Se gestionó entonces una reunión urgente con Chahuán, el jefe de la Uldeco, Mauricio Fernández y un representante de la ANI, cuyo nombre este medio se reserva, porque corría el plazo para la expulsión de Mendieta.

A la fuente policial consultada por este diario siempre le quedó la duda: «siempre nos tincó que Mendieta hizo las adulteraciones de su pasaporte ex profeso, como una estrategia para salir «limpio» desde Chile, sólo como un inmigrante ilegal expulsado de vuelta a su país de origen. Era una operación perfecta, perfecta, limpia en todo sentido que nos dejaba con las manos vacías. El tipo era un maestro», recuerda el detective.

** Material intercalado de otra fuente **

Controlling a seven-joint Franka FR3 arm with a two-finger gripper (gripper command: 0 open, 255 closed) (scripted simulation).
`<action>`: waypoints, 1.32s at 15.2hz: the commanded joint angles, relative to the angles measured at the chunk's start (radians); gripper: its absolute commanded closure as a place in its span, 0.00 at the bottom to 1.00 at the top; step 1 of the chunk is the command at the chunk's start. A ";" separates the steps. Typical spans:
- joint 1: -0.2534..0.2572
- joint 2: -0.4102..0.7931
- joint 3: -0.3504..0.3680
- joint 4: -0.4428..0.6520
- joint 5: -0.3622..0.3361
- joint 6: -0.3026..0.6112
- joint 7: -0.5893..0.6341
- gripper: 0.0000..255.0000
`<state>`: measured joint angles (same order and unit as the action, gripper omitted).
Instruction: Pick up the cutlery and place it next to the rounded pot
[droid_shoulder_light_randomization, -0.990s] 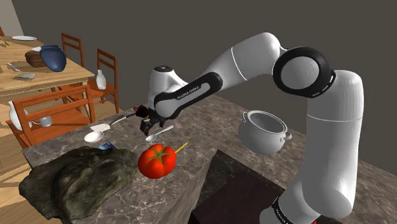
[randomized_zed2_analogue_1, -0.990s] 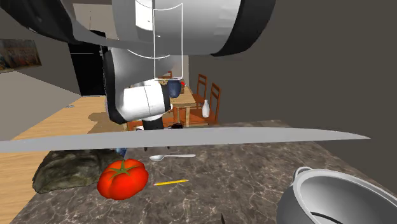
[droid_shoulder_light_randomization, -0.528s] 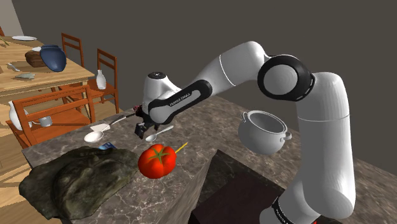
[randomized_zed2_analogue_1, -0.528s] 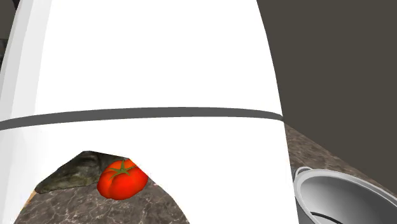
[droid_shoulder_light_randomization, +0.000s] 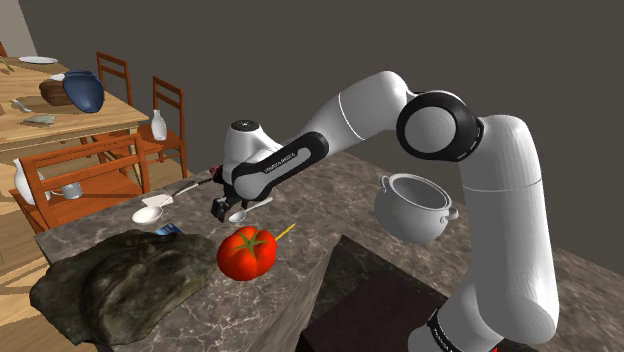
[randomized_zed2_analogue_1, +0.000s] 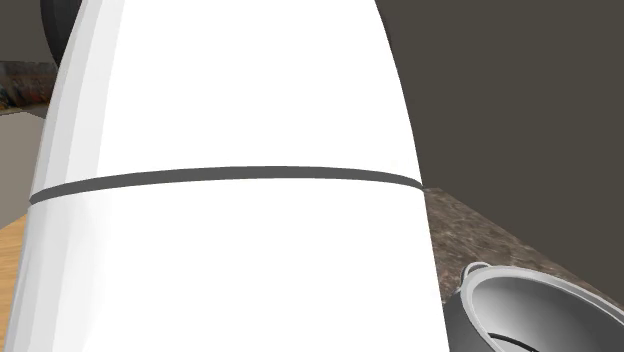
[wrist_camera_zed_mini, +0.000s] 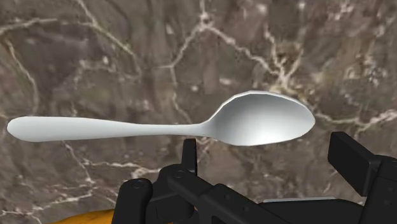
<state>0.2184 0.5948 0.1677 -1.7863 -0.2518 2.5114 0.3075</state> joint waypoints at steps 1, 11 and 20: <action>0.000 0.000 0.000 0.000 0.000 0.000 0.000 0.00; 0.000 0.000 0.000 0.000 0.000 0.000 0.000 1.00; -0.011 -0.070 0.017 0.005 0.023 -0.075 -0.019 1.00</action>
<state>0.2074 0.5357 0.1825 -1.7795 -0.2317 2.4465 0.2892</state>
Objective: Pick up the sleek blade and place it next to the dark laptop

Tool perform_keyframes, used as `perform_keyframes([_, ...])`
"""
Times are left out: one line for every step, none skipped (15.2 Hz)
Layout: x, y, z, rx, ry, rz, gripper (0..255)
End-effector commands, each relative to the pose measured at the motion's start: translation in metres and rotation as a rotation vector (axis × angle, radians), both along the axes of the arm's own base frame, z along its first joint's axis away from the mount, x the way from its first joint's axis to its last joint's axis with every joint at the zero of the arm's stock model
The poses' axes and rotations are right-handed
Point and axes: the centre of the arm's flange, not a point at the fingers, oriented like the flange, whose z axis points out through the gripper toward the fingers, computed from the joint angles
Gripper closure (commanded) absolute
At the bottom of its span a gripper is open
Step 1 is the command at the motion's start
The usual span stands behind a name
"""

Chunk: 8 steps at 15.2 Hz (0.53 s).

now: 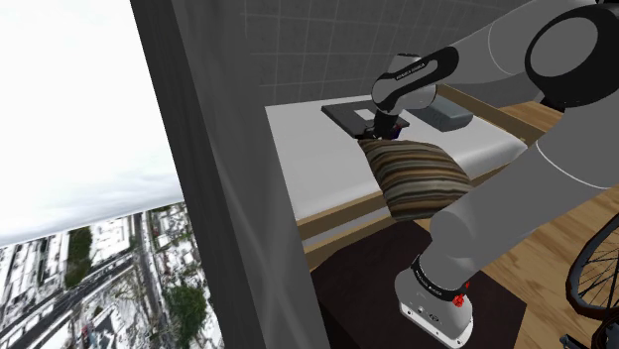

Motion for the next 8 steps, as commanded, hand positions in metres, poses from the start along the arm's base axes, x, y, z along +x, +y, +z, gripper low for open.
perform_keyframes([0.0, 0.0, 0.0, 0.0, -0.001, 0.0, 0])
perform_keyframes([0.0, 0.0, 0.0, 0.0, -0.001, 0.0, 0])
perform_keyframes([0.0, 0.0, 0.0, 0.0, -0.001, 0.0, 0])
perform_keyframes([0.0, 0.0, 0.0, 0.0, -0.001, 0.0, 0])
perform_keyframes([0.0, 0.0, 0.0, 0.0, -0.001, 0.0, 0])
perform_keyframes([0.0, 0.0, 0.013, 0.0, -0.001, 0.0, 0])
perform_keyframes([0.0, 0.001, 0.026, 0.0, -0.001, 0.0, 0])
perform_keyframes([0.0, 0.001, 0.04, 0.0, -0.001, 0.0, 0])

Pero Mendieta, asegura la fuente, incluso llegó a pedir un pasaporte nuevo en la embajada Cubana, recuerda la fuente, mientras el ministro del tribunal de alzada capitalino Raimundo Díaz archivaba los antecedentes.

Cambio de mano

La indagatoria pasó entonces a la Fiscalía Oriente que siguió trabajando con la PDI hasta que -recién- en diciembre de 2006- pudo detener a Mendieta, formalizarlo por falsificación de timbres de distintas reparticiones del Estado, entre ellas el Registro Civil, Extranjería, Cancillería, Interior, de cónsules chilenos y de embajadas extranjeras, de bancos, notarías e incluso de la PDI. En la céntrica oficina donde operaba, los ratis encontraron más de 297 sellos migratorios y visas falsas.

En la oportunidad fue detenido junto a dos personas más no el jefe de la organización, Huberto Rodríguez.

La indagatoria de la fiscalía acreditó que las residencias definitivas que le otorgaban a cubanos, eran para ser presentadas en consulados como El Salvador, Honduras, Belice, cuyo objetivo final era “blanquearse” e ir a Estados Unidos.

En abril de 2008, Mendieta fue sancionado con 7 años de cárcel por el Tercer Tribunal Oral de Santiago.